1916 Because Paasche refused to take part in a court-martial, he is dismissed from duty in January. He lives at Waldfrieden again and plunges himself into the anti-war movement. He publishes a bestseller: “Fremdenlegionär Kirsch”. The novel is translated into half a dozen languages, though there is censorship in Germany, and the tendency of the book is anti-nationalistic and anti-militaristic. Paasche becomes a committee member of the illicit “Bund Neues Vaterland” and is founding member of the “Zentralstelle Völkerrecht” (pacifist organisations). Disappointed and deeply depressed over the death toll in the war and the nationalist illusions of his former comrades in the life reform-movement, he gives up his work for “Der Vortrupp”.

1917 Underground activity: Hans Paasche spreads pacifist literature smuggled into Germany by pacifist circles, who had escaped to Switzerland and his own leaflets. In his own leaflets he calls for a general strike in ammunition factories, or for desertion, to end the war by all possible means. He is supported by his wife, his secretary Max Koch, and French prisoners of war, working at the Waldfrieden estate. Arrest in September, detention at Schneidemühl (now Pila). Paasche is on trial for high treason and betrayal of the country.

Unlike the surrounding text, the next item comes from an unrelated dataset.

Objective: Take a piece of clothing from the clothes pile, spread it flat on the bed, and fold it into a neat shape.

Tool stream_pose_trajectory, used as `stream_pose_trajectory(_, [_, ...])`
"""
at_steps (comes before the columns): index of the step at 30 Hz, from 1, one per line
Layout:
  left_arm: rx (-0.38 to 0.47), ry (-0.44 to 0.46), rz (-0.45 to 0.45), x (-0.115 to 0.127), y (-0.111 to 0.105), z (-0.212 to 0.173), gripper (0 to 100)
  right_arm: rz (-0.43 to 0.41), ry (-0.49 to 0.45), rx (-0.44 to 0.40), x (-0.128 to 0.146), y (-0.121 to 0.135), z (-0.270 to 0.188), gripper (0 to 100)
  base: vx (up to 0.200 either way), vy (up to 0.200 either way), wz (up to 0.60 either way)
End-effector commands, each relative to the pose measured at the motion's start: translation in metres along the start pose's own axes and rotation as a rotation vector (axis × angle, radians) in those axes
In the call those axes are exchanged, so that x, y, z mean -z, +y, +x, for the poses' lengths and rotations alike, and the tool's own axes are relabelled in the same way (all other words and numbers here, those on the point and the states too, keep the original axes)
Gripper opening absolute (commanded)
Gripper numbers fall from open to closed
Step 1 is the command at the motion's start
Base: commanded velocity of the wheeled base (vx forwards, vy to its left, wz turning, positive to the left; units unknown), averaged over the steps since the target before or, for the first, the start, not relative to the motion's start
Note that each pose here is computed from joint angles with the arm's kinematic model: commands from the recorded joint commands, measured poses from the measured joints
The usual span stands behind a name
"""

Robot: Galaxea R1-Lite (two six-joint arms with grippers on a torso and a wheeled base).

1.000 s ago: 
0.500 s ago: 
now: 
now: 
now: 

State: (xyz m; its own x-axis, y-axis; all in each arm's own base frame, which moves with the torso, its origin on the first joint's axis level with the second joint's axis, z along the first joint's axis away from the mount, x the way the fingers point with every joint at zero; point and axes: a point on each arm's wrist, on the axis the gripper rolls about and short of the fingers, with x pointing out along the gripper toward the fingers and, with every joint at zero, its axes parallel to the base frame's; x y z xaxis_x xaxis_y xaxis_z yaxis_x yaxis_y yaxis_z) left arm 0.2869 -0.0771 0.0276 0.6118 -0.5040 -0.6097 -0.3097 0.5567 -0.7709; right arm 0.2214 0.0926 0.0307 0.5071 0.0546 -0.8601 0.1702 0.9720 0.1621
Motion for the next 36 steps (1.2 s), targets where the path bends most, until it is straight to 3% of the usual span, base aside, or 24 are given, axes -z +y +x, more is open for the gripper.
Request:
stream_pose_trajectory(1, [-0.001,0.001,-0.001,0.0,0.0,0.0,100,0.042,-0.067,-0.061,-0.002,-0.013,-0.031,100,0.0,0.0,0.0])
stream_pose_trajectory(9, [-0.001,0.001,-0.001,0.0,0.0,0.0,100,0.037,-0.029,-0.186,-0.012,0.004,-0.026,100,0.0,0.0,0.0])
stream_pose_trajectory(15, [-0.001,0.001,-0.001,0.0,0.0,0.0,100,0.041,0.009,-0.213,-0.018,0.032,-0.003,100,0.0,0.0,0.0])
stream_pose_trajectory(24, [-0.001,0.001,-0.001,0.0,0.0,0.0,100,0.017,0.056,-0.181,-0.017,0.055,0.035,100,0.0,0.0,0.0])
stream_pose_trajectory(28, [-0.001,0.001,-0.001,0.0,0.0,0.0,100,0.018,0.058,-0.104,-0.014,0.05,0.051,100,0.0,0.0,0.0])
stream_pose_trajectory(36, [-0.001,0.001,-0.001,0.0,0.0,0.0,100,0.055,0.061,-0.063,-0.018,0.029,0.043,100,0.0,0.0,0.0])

1918 Detained at the “Irrenbeobachtungsanstalt des Zellengefäng-nisses Berlin-Moabit” (observation-station for insane prisoners) nobody seems to be interested in sentencing to death the son of the vice-president of the Reichstag and son-in-law of the director of the National Bank of Germany. Later confined to a Berlin sanatorium (“military security detention”). In the first days of November, Paasche is liberated by rebellious sailors in the German November Revolution. He serves a brief term in the Berlin Worker’s and Soldier’s Council and tries in vain to organize a national court. He is forced out by right-wing social democrats. Ellen Paasche dies suddenly at the age of twentynine, and Paasche has to return to Waldfrieden, to take care of his four children.

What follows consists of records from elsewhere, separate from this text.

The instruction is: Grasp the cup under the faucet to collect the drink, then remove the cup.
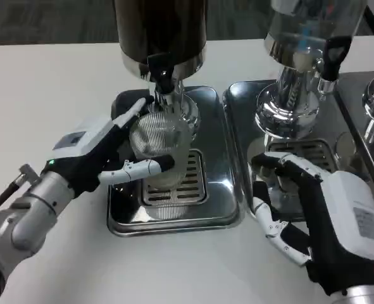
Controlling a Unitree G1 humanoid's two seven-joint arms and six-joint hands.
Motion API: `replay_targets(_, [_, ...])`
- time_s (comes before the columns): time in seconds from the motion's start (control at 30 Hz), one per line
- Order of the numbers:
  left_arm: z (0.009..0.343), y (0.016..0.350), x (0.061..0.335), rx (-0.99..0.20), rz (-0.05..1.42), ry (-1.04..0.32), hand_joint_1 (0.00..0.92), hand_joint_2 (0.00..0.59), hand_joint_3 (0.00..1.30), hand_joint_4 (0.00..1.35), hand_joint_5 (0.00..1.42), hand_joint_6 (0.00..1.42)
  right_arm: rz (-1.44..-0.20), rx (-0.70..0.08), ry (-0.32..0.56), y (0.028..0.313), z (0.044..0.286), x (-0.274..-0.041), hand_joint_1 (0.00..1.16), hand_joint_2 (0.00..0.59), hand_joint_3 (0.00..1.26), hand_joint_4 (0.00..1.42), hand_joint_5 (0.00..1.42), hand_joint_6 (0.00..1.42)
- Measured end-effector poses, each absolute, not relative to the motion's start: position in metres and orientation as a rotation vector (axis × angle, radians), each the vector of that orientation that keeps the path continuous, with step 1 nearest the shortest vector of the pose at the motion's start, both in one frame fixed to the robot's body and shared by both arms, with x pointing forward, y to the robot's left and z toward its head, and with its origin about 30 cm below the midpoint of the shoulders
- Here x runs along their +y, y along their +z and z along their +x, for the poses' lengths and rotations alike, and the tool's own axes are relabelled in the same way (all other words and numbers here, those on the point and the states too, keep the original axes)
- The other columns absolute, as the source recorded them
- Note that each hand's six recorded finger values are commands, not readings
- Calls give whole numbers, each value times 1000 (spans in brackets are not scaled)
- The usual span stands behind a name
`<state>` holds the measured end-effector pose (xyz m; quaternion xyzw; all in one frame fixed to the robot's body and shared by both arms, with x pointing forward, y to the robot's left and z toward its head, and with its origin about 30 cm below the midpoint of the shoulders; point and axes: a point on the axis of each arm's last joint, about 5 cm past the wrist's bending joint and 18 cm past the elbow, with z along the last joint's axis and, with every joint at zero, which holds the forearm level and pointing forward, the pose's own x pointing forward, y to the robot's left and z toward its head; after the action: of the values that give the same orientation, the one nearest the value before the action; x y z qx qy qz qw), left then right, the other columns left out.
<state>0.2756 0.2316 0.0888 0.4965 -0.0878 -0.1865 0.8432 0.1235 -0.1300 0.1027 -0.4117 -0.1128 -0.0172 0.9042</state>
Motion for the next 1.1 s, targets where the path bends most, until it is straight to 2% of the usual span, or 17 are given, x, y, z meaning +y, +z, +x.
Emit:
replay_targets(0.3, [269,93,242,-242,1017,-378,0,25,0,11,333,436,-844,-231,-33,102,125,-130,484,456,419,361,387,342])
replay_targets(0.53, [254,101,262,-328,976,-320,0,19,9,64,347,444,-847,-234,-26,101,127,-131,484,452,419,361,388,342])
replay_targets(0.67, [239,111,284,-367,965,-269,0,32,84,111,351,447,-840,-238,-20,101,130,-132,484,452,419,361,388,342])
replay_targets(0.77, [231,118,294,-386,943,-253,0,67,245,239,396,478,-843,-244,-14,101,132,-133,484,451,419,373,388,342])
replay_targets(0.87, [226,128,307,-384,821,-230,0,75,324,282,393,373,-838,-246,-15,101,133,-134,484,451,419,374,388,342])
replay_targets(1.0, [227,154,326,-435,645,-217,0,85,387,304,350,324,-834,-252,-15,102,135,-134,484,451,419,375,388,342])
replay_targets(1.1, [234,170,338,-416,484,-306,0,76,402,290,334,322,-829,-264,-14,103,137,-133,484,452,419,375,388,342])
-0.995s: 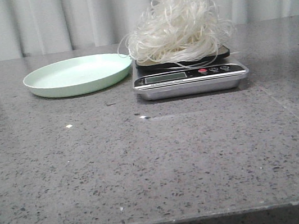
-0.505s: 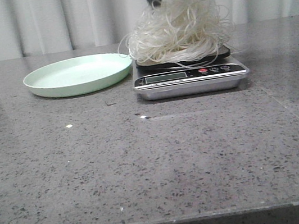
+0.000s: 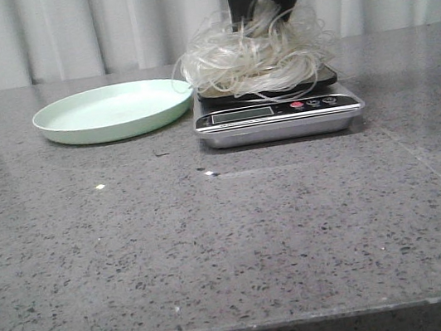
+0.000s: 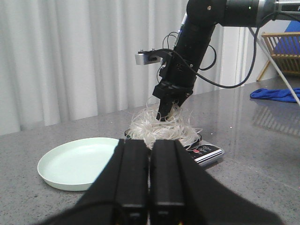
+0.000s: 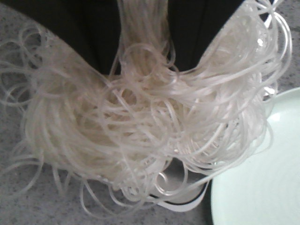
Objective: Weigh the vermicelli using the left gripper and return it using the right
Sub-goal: 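Carry the vermicelli with the right gripper back over the green plate, then release the vermicelli onto the plate and lift the right gripper away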
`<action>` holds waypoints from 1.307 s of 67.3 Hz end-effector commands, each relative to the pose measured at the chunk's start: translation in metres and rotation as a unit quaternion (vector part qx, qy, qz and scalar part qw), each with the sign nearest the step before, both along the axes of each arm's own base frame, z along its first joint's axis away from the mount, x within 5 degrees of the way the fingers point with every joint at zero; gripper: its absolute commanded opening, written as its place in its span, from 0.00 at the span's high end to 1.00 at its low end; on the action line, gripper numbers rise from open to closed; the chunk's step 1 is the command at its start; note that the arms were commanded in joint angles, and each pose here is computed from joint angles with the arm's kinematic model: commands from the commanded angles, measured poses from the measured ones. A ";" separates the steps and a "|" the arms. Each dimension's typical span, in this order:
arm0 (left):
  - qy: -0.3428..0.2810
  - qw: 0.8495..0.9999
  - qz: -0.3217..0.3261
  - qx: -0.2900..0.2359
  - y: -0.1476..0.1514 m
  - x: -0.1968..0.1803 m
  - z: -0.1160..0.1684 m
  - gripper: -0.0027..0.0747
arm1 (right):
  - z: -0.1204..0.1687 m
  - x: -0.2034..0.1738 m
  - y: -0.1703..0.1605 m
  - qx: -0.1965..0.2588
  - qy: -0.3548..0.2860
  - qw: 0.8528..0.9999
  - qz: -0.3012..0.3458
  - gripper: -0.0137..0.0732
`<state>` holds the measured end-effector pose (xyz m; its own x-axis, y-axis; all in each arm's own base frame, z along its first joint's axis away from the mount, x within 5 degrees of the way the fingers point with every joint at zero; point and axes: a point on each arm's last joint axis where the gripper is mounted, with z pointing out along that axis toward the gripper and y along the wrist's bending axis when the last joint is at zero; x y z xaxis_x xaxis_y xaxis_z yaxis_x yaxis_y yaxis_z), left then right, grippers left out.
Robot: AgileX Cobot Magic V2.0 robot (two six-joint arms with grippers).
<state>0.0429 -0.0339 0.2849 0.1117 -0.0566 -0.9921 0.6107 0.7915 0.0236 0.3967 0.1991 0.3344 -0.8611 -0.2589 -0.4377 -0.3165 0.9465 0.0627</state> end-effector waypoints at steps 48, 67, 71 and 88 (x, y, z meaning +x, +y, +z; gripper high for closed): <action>-0.033 0.999 0.002 -0.031 0.002 -0.001 0.015 0.80 | 0.058 0.016 0.084 0.347 -0.168 0.922 0.026 0.63; -0.033 0.999 0.002 -0.031 0.002 -0.001 0.015 0.80 | 0.034 0.023 0.092 0.334 -0.134 0.933 0.026 0.30; -0.033 0.999 0.002 -0.031 0.002 -0.001 0.015 0.80 | 0.033 0.020 0.091 0.328 -0.123 0.936 0.029 0.24; -0.033 0.999 0.002 -0.031 0.002 -0.001 0.015 0.80 | 0.074 0.001 0.077 0.310 -0.176 0.931 0.078 0.21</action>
<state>0.0429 -0.0339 0.2849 0.1117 -0.0566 -0.9921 0.6107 0.7915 0.0236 0.4231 0.2959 0.3239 -0.7624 -0.0428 -0.6456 -0.4493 0.7531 0.4806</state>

1919 Paasche’s most important political publications appear: “Meine Mitschuld am Weltkriege” (My Share of the Guilt for the World War) and “Das verlorene Afrika” (The Lost Africa). After the murder of Rosa Luxemburg (Paasche was one of the official wreath-bearers) and Karl Liebknecht, he has to hide for weeks, because his name is on the murder-lists of the Freikorps. Nevertheless, he still takes part in national and international campaigns for peace, understanding among nations, and a League of Nations. His estate Waldfrieden becomes a shelter for hunted revolutionaries.

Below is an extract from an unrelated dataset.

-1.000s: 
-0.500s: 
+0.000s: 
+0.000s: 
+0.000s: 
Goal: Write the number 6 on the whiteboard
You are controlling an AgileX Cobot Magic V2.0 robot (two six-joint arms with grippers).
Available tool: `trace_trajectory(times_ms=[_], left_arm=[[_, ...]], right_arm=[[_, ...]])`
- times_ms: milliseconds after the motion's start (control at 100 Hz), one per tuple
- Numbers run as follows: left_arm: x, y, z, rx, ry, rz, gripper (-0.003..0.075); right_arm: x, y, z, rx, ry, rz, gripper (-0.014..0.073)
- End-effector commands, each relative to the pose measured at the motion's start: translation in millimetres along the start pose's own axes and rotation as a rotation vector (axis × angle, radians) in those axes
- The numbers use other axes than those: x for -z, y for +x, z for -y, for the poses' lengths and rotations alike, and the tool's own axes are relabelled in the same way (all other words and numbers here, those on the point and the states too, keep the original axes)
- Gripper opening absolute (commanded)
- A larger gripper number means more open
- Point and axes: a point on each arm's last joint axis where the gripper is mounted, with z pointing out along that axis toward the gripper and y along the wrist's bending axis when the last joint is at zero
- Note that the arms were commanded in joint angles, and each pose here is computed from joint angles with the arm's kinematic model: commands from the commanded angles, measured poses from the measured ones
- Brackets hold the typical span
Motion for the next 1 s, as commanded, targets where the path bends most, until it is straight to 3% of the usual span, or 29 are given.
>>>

1920 On the 21st of May sixty soldiers encircled the estate Waldfrieden. Paasche was anonymously denounced to the authorities as a “well known pacifist and antimilitarist, hiding weapons for a  revolt”. Coming from the lake after a swim, Hans Paasche was shot to death from an ambush. There was no warrant of arrest. Later on, the authorities announced that the murder was the consequence of “unfortunate circumstances”. The soldiers did not belong to the notorious Freikorps they were soldiers of the just founded German Republic! Hundreds of people came to Waldfrieden for the funeral. One of the orators was the famous writer Kurt Tucholsky.

1981 For the first time since 1921, a group of young historians publishes some of Paasche’s publications. In the meantime, he was largely forgotten. His daughter Helga Paasche created the Hans-Paasche-Archives later on the source for a detailed biography.

1985 With the approval of the Polish Ministry of Culture, Helga Paasche removes the tombstone of her father from Waldfrieden to the Archives of the German Youth Movement on Ludwigstein Castle, where it is part of a permanent Hans-Paasche-exhibition.

1987 Paasche’s biographer Werner Lange discovers the overgrown burial-place. He erects a cross with an epitaph.

1992 The publisher Helmut Donat and Helga Paasche publish a collection of Hans Paasche’s writings.

1995 The first detailed biography of Hans Paasche appears.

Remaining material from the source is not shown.